Marion talks about her experience living in Italy.

  • Transcript
  • Vocabulary
notes
Vocabulary notes (text only) explain key vocabulary and phrases from the interview. Learn more here.

intimidate

It was a bit intimidating.

To 'intimidate' another person is to make him afraid of the consequence he will face if he doesn't do what you want.  Notice the following:

  1. The building was so big and professional looking that I was really intimidated from the second I walked in the door.
  2. The boxer tried to intimidate his opponent by giving him a hard look.

single out

It was really awful, he was really singling me out.

If someone 'singles you out,' he focuses all of his attention on you and sometimes directs the attention of other people towards you.  Notice the following:

  1. The teacher singled us out and embarrassed us for talking in class.
  2. He singled out this apartment immediately as the place he wanted to live.

pounce on

I was just waiting for him to pounce on me.

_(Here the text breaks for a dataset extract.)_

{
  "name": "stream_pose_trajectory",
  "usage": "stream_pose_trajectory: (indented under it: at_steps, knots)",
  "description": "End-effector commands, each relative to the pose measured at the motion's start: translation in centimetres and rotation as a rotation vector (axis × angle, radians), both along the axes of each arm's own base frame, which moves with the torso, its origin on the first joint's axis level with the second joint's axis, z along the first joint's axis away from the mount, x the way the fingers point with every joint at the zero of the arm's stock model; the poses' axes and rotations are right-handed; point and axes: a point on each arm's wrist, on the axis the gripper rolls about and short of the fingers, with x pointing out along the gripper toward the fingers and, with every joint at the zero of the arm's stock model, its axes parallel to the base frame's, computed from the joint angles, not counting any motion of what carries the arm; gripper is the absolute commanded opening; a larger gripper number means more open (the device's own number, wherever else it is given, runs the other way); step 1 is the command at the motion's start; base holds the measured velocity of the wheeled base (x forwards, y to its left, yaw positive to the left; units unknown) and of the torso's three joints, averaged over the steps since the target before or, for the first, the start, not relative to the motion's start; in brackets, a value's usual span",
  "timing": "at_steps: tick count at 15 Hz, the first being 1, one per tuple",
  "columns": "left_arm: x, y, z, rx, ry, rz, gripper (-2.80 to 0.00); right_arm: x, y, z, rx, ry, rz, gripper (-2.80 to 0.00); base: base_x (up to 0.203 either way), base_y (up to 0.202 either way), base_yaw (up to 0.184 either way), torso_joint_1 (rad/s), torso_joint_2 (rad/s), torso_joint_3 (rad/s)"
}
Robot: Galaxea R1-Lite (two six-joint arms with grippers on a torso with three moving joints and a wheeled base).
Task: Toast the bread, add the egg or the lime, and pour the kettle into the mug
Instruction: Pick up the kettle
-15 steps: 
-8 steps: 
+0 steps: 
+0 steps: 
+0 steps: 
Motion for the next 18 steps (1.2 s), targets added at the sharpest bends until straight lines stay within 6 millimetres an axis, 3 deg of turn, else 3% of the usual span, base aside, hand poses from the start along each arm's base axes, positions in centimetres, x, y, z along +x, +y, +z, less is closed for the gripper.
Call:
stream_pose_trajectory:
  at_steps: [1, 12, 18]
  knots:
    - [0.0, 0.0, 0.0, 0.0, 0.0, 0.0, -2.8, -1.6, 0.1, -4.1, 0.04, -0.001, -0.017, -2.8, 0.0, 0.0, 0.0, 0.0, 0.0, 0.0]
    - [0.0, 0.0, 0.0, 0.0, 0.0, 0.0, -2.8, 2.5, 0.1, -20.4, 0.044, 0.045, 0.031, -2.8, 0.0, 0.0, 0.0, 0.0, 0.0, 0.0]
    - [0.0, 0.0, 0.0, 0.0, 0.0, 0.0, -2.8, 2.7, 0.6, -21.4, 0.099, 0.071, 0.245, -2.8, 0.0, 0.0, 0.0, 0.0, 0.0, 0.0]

To 'pounce on someone' is to attack them verbally or physically.  Pounce is used to describe the way a cat jumps on something it wants to attack. Notice the following:

  1. She pounces on every word he says, always trying to start an argument.
  2. As soon as I walked through the door, he pounced on me to get the pizza.

faculty

You'll have the language and literature faculty, where I was, in one part of the town.

'Faculty' can be used to refer to a department of a school or university, or the people within that department.  Notice the following:

  1. She liked the other faculty members immediately.
  2. He is part of the history faculty, so his office isn't in this building.

spread out

That was very different for me to have everything so spread out.

If places are really 'spread out,' they are far away from each other.  Notice the following:

  1. You need to buy a car to live in this city, because everything is really spread out.
  2. The airport was really spread out.  I felt like I had walked for miles before I arrived at my gate.